'I know. Why have I been mumming else?'
'O, thou good Fool!'
'So beatified in a moment? But stay not. To horse, and after, or by luck in front of, this ill-omened popinjay. He must be anticipated, overreached, despoiled, poniarded—anything. I've had my ear to his door—it smarts yet—Ludovic was with him. I was before the Prince and heard him coming—"trapped!" I thought. But the fool looked out—door opens to the stairs—and shut me into its angle against the wall. So again when they left together, and I slipped away behind their worships, and presently ran before. There you've the tale. And so, a' God's name mount and spur, for a minute's delay may kill all. But sith even now it be too late, why, run after to traverse that foul evidence, and the Lord speed thee. Remember—Tassino and the Vigevano road.'
Stunning, bewildering as was the nature of this blast, it served to clear Carlo's brain as a southerly wind clears stagnant water. It meant action, and in action lay his métier. Prompt and comprehensive instantly, now that the sum of things had been worked out for him, he dwelt but on the utterance of a single curse—so black and monstrous that the candle-flames seemed to duck to it—before he turned and strode heavily from the room.
'Mercy!' muttered Cicada, tingling where he stood; 'if Monna Beatrice isn't blinking smut out of her eyes at this very moment, there's no virtue in Hell.'
Ten minutes later, Carlo, booted, spurred, and cloaked, issued hurriedly from his quarters, and made for a postern in the north wall, on t' other side of which Ercole, so he had sped his errand well, should be already in waiting with the cavalier's horse, 'l'Inferno,' saddled and bridled for the hunt.
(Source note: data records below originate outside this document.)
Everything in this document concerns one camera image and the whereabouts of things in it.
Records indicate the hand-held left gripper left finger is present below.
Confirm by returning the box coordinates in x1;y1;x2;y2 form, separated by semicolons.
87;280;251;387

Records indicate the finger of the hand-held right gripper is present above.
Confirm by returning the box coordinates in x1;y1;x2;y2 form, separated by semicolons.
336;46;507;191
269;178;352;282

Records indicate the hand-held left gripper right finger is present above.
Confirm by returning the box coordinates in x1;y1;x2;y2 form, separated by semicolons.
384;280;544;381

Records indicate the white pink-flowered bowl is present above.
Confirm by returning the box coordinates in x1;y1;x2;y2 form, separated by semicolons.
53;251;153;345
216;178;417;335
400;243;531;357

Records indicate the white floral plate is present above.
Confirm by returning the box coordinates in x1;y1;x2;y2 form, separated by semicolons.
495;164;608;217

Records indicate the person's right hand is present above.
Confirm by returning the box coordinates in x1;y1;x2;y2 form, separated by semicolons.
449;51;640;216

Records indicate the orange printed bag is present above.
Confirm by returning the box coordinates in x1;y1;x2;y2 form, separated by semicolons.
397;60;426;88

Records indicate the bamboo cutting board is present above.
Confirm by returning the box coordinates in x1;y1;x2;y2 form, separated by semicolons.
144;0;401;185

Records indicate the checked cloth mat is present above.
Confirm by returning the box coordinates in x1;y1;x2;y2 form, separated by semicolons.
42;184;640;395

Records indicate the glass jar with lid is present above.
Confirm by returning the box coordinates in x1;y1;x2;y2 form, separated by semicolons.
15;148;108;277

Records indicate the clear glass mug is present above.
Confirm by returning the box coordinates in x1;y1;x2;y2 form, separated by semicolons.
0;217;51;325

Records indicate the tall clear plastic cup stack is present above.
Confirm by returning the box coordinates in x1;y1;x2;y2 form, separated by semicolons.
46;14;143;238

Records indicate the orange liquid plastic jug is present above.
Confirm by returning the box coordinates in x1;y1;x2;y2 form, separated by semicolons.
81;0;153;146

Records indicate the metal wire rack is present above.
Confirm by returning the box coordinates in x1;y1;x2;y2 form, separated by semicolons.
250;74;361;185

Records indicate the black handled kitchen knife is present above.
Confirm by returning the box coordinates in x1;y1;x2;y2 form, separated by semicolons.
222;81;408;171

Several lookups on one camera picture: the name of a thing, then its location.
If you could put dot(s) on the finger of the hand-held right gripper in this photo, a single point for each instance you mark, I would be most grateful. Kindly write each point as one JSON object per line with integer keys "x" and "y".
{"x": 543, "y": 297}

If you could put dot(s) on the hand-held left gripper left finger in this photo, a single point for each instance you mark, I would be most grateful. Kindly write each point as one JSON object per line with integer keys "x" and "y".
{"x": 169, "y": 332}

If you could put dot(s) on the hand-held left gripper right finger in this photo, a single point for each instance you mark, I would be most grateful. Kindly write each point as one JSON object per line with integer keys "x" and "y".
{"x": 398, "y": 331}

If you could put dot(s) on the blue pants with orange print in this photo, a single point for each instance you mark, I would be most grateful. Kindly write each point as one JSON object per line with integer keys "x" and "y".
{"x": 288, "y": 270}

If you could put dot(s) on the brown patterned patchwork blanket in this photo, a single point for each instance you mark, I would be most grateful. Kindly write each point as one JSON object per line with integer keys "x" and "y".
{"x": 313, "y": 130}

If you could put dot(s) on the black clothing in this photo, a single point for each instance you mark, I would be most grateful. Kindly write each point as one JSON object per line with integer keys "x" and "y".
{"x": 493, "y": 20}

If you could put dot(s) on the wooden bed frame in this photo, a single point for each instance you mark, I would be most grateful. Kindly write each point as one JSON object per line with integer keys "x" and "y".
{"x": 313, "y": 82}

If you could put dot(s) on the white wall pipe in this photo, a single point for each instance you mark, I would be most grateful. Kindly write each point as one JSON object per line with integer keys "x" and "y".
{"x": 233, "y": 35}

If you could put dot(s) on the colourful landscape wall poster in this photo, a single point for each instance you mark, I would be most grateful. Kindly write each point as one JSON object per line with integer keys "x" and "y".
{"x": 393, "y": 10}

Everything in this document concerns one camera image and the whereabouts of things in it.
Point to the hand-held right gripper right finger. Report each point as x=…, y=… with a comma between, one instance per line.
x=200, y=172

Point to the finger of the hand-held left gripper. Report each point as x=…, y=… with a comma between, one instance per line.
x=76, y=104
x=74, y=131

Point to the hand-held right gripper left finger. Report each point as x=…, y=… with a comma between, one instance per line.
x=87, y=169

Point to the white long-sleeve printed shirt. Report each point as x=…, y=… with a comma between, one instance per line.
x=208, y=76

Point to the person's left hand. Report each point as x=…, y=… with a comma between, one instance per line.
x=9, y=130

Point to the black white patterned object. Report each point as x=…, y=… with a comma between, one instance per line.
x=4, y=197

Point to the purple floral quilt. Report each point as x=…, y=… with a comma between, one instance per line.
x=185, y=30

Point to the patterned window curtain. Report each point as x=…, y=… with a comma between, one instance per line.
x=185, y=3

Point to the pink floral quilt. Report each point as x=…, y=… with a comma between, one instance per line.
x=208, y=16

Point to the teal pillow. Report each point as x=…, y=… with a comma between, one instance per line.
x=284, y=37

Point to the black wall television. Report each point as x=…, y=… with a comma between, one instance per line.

A thin muffle of snow lay on the pavements, choking echo; a thin, still fog, wreathing upwards from it, made everything loom fantastic—curtains, towers, the high battlemented spectres of the sentries.
He clapped his hand to his hip, in assurance of the firm hilt there, and was clearing his throat to answer the guard's challenge, when, on the moment, a whisk of sudden light seemed to overtake and pass him, and he whipped about, with a catch in his breath, to face an expected onset.
Nothing was there. Only the ghosts of mist and snow peopled the ward he had traversed; but, across it, licking and leaping from a high window in the Armourer's Tower, spat a tongue of flame.
He dwelt a moment, fascinated. Faint cries and hurried warnings reached him. The flame shrunk, broke from its curb, and writhed out again.